Packages, software centers, and AppData
At Flock 2014 in Prague, Red Hat's Richard Hughes presented an update of his work with AppData and AppStream, the under-the-hood elements that power the graphical GNOME Software Center package-installation tool used by Fedora. Although it might seem like orchestrating package information in an easy-to-browse installation tool would be a straightforward task, the process actually involves considerable work to handle all of the corner cases, ill-defined boundaries, and mutability that arise in modern software packaging.
The primary question, Hughes said, is "what is an application?" Fedora's previous graphical software installer, PackageKit, assumed a rather formal and absolute definition: application = package. But this is not really true, he said: there is often an N:N relationship between packages and applications as users think of them. Some packages install multiple applications, other applications require multiple packages, while other packages only include libraries, and some things that users regard as applications do not even appear anywhere in the menus (for example, alternate interface modes that can be launched with a special option or flag). Ultimately, the PackageKit model did not really do what users wanted, so it was time to step back and re-examine the subject.
AppData
For the purposes of a graphical installer, he said, it was decided that anything that includes a .desktop file that does not set the nodisplay property to true is an "application." This position, he noted, makes command-line only tools the domain of existing command-line package managers, rather than the graphical installer. But while the .desktop file provides much of the information that an installation tool needs (such as the application name and useful metadata like categories), it does not provide enough to describe the application in an "app store"–style installer. Additional things like screenshots and longer descriptions of the application are required.
Ubuntu had already addressed this problem in its own Software Center, adding this rich metadata to .desktop files. The GNOME Software Center team looked at this, Hughes said, but ultimately decided that stuffing too much into these files would be problematic—particularly if every .desktop file needed to include the same rich text duplicated in every translation. Instead, he started the AppData specification, which pulls out this sort of metadata into a separate XML file. AppStream is the framework that, using AppData, powers GNOME Software Center.
And keeping long descriptions and screenshot information in a separate file has other advantages beyond keeping .desktop files compact, he said. For one thing, a separate AppData file provides a place for the distributor to override package names in those instances where multiple applications all want to register for the same generic name (e.g., GNOME Calculator, KDE Calculator, and Xfce Calculator all want to claim "Calculator").

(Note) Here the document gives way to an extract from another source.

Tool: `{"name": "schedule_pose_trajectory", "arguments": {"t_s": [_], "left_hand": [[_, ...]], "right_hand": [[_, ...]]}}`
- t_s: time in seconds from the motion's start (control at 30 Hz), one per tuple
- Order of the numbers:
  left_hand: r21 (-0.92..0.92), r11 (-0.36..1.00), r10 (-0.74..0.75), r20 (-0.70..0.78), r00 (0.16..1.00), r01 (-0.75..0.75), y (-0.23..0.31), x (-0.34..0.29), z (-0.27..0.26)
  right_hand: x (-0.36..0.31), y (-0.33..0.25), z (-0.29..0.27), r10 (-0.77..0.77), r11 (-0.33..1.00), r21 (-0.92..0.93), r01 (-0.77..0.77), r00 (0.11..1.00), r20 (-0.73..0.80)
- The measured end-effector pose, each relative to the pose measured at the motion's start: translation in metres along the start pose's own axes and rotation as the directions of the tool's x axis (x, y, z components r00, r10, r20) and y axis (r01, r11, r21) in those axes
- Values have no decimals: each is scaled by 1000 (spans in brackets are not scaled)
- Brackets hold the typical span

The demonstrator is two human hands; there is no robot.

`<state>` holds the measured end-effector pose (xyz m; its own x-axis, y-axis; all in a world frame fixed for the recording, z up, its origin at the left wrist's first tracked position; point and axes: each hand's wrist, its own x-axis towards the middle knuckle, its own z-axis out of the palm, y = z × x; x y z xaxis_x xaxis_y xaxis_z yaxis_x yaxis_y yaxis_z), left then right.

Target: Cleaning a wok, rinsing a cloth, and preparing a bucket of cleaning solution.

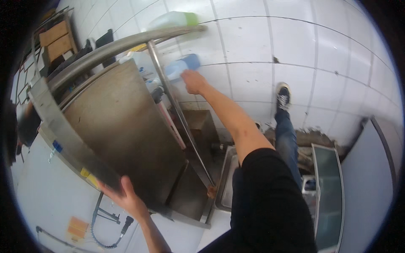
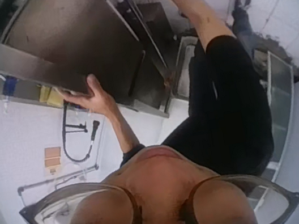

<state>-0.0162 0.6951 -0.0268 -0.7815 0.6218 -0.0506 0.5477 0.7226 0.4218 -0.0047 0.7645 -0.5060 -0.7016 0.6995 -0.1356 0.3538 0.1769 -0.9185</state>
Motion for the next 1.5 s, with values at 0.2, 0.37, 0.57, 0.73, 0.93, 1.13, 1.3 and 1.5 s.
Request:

For another, keeping long-text descriptions in structured XML allows them to be more easily translated, and it allows translatable captions to be added for screenshots.
In theory, the AppData file for any given application would best be written upstream, where the developers can keep it up to date and provide the best screenshots and descriptions. Consequently, when the AppData specification had stabilized, Hughes set out to personally email more than 400 upstream application projects and asked them to help update their AppData files.
In keeping with this preference for upstream data management, AppData files include fields for a project homepage URL and an "update contact" email address. Hughes said he expects to use the contact information twice a year at most. Other URL fields are also available, such as one for a "help site" and one for a donations page, although so far these URLs are not exposed in Software Center's interface.
The weirdos
The trouble with AppData, however, is that it does not capture all of the user-installable things that people want. There are quite a few corner cases left out, each with its own set of challenges: GStreamer codecs, fonts, and input methods, for example, not to mention all of the plugins expected by users of GEdit, Firefox, Eclipse, and so forth.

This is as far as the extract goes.